Calulation of integrals is performed at each element of a square symmetric matrix (size depends on size of m).
Parameters: m :
list
offloat
eigenvlaues of BVP. generate with geoteca.speccon.m_from_sin_mx
a, b : PolyLine object
PolyLine defining piecewise linear relationship.
implementation : [‘vectorized’, ‘scalar’, ‘fortran’], optional
Functional implementation: ‘scalar’ = python loops (slow), ‘fortran’ = fortran code (fastest), ‘vectorized’ = numpy(fast). Default implementation=’vectorized’. If fortran extention module cannot be imported then ‘vectorized’ version will be used. If anything other than ‘fortran’ or ‘scalar’ is used then default vectorized version will be used.
Returns: A : numpy.ndarray
A square symmetric matrix, size determined by size of m.
See Also
dim1sin_abf_linear : Wrapped function.
Notes
The dim1sin_abf_linear matrix, \(A\) is given by:
\[\mathbf{A}_{i,j}=\int_{0}^1{{a\left(z\right)}{b\left(z\right)}\phi_i\phi_j\,dz}\]where the basis function \(\phi_i\) is given by:
\[\phi_i\left(z\right)=\sin\left({m_i}z\right)\]and \(a\left(z\right)\) and \(b\left(z\right)\) are piecewise linear functions with respect to \(z\), that within a layer are defined by:
\[a\left(z\right) = a_t+\frac{a_b-a_t}{z_b-z_t}\left(z-z_t\right)\]with \(t\) and \(b\) subscripts representing ‘top’ and ‘bottom’ of each layer respectively.
-
geotecha.speccon.integrals.
pdim1sin_af_linear
(m, a, **kwargs)[source]¶ Integration of sin(mi * z) * a(z) * sin(mj * z) between ztop and zbot where a(z) is piecewise linear.
Wrapper for dim1sin_af_linear with PolyLine input.
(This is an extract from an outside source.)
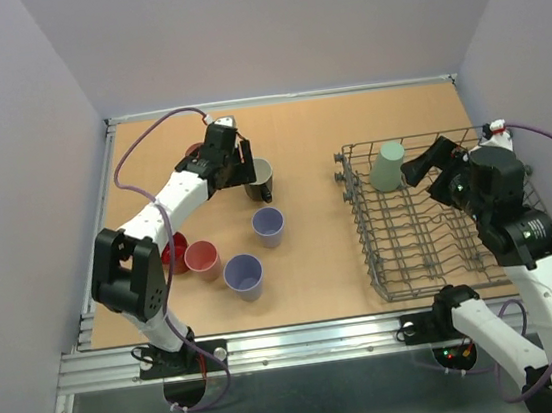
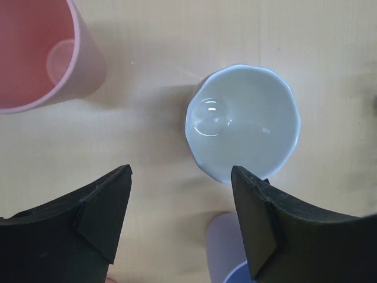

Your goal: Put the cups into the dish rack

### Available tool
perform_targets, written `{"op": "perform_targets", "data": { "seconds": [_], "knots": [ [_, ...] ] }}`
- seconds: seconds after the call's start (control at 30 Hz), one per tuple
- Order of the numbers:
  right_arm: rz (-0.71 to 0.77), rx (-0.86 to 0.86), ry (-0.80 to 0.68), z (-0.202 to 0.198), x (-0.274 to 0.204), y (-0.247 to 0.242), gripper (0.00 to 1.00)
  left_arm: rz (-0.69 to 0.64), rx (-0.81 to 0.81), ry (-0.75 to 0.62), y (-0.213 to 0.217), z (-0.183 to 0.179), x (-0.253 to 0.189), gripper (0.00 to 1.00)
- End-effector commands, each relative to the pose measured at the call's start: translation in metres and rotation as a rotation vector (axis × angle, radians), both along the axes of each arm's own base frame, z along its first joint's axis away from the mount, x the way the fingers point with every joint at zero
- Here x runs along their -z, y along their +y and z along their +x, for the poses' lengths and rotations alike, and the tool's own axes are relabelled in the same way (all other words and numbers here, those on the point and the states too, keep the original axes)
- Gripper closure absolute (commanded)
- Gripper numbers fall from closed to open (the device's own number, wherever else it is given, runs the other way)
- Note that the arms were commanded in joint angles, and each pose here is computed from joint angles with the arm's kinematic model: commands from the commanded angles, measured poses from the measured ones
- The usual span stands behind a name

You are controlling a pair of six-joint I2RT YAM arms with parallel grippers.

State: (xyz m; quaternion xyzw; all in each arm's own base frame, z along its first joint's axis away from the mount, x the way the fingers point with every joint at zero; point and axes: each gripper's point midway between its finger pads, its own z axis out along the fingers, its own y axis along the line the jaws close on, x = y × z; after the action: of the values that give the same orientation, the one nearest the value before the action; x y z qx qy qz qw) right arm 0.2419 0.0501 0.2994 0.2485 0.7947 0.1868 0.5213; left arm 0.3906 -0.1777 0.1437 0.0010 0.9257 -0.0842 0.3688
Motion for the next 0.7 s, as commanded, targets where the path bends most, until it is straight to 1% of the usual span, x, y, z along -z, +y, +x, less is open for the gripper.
{"op": "perform_targets", "data": {
  "seconds": [0.0,0.1,0.2,0.3,0.33,0.47,0.5,0.53,0.57,0.6,0.67],
  "knots": [
    [-0.019,-0.011,-0.002,-0.005,-0.012,-0.001,0.00,0.000,0.001,-0.080,-0.004,0.025,-0.020,0.23],
    [-0.027,-0.014,0.011,-0.001,-0.010,0.000,0.00,0.015,0.000,-0.045,-0.006,0.032,-0.004,0.26],
    [-0.032,-0.005,0.018,0.001,-0.009,-0.001,0.00,0.014,0.006,-0.038,-0.007,0.036,0.002,0.30],
    [-0.035,0.002,0.022,0.002,-0.008,-0.002,0.00,0.011,0.016,-0.029,-0.010,0.039,0.007,0.44],
    [-0.034,0.008,0.026,0.002,-0.006,-0.003,0.00,0.009,0.019,-0.024,-0.010,0.039,0.009,0.53],
    [-0.035,0.018,0.030,0.002,-0.003,-0.004,0.00,0.017,0.029,-0.017,-0.010,0.042,0.013,0.69],
    [-0.037,0.023,0.036,0.002,-0.001,-0.005,0.00,0.015,0.034,-0.015,-0.011,0.043,0.013,0.75],
    [-0.033,0.024,0.038,0.003,0.000,-0.005,0.00,0.014,0.038,-0.011,-0.011,0.044,0.013,0.86],
    [-0.035,0.025,0.036,0.003,-0.001,-0.005,0.00,0.016,0.040,-0.005,-0.010,0.044,0.015,0.95],
    [-0.033,0.027,0.034,0.003,-0.001,-0.006,0.00,0.012,0.042,-0.005,-0.011,0.044,0.013,1.00],
    [-0.032,0.031,0.028,0.003,-0.003,-0.006,0.00,-0.002,0.046,-0.009,-0.011,0.046,0.009,1.00]
  ]
}}
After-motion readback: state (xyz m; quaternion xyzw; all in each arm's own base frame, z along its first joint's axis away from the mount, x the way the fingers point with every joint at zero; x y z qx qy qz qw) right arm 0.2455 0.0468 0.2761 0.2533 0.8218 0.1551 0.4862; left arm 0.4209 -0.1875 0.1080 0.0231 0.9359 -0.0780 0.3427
Calculation of integrals is performed at each element of a square symmetric matrix (size depends on size of m)
Parameters: m :
list
offloat
Eeigenvlaues of BVP. Generate with geoteca.speccon.m_from_sin_mx.
a : PolyLine object
PolyLine defining piecewise linear relationship.
implementation : [‘vectorized’, ‘scalar’, ‘fortran’], optional
Functional implementation: ‘scalar’ = python loops (slow), ‘fortran’ = fortran code (fastest), ‘vectorized’ = numpy(fast). Default implementation=’vectorized’. If fortran extention module cannot be imported then ‘vectorized’ version will be used. If anything other than ‘fortran’ or ‘scalar’ is used then default vectorized version will be used.
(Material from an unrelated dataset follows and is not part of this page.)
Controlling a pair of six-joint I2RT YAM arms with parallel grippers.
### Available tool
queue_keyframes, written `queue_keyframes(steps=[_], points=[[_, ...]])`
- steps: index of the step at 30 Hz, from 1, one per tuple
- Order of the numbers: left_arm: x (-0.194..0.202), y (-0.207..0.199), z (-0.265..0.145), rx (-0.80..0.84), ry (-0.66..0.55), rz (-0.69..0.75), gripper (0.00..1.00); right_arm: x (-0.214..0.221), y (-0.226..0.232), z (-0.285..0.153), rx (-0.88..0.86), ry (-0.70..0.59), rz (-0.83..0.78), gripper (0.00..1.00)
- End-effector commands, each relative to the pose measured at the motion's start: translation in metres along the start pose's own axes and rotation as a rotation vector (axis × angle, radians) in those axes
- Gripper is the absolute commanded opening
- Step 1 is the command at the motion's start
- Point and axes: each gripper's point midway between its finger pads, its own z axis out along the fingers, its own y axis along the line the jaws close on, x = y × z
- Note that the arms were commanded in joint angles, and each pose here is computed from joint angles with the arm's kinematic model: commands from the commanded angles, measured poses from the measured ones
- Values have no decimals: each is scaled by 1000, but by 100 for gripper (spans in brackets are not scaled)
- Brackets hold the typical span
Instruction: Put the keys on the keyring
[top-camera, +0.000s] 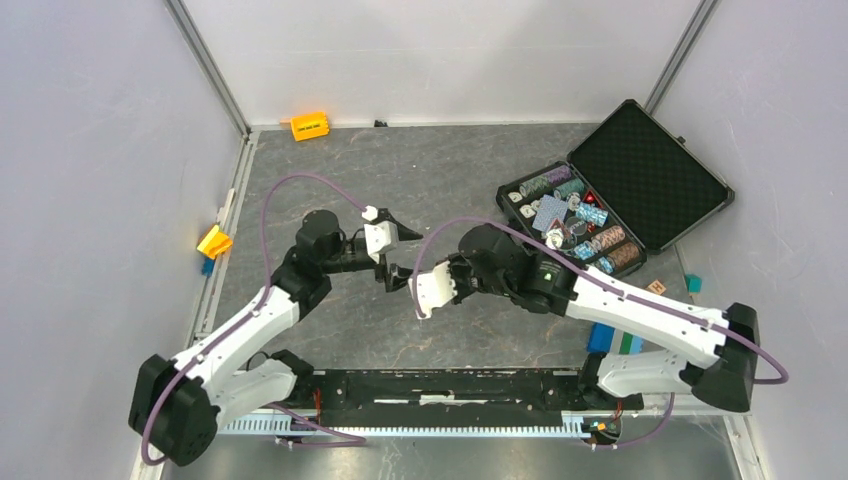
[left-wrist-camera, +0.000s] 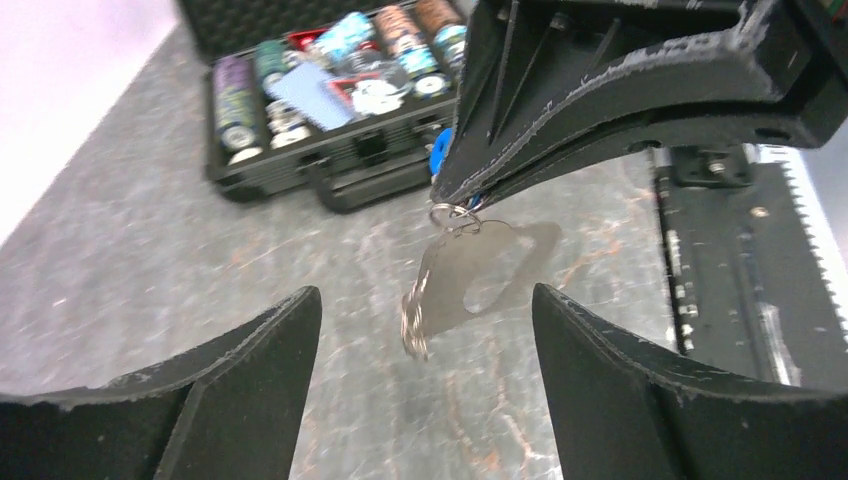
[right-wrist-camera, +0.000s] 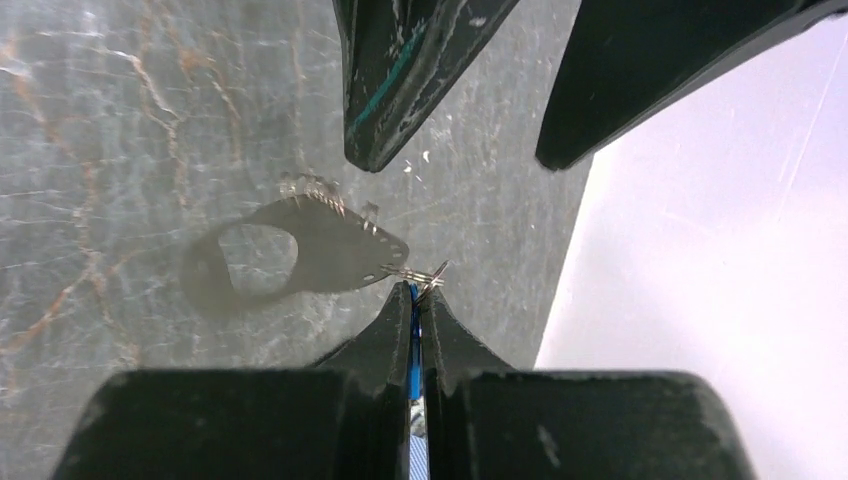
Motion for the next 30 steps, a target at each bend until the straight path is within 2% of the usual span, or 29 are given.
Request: queue_keyframes(steps=[1,8,14,17,22,30], points=[[6,32,-28,-196,148,125,85,-6,-44,1,114,53,-47,0],[12,75,-76,-549,284,82,91,-16,-64,36,87,86,-75,0],[18,107,-124,-853,353,22,97,-18,-96,68,70,47,1,0],[21,112,-139,-932,365,-17,99,2,-92,84,23,55,50,0],[34,123,-165,-1067,426,-41,100,58,-55,105,-69,83,147,0],[57,139,-189,-1137,465,-113,100,130,6,121,-173,194,222,0]])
Returns: A : numpy.ndarray
A square symmetric matrix, size determined by size of m
See also
Notes
The dim1sin_af_linear matrix, \(A\) is given by:
\[\mathbf{A}_{i,j}=\int_{0}^1{{a\left(z\right)}\phi_i\phi_j\,dz}\]where the basis function \(\phi_i\) is given by:
\[\phi_i\left(z\right)=\sin\left({m_i}z\right)\]and \(a\left(z\right)\) is a piecewise linear function with respect to \(z\), that within a layer are defined by:
\[a\left(z\right) = a_t+\frac{a_b-a_t}{z_b-z_t}\left(z-z_t\right)\]with \(t\) and \(b\) subscripts representing ‘top’ and ‘bottom’ of each layer respectively.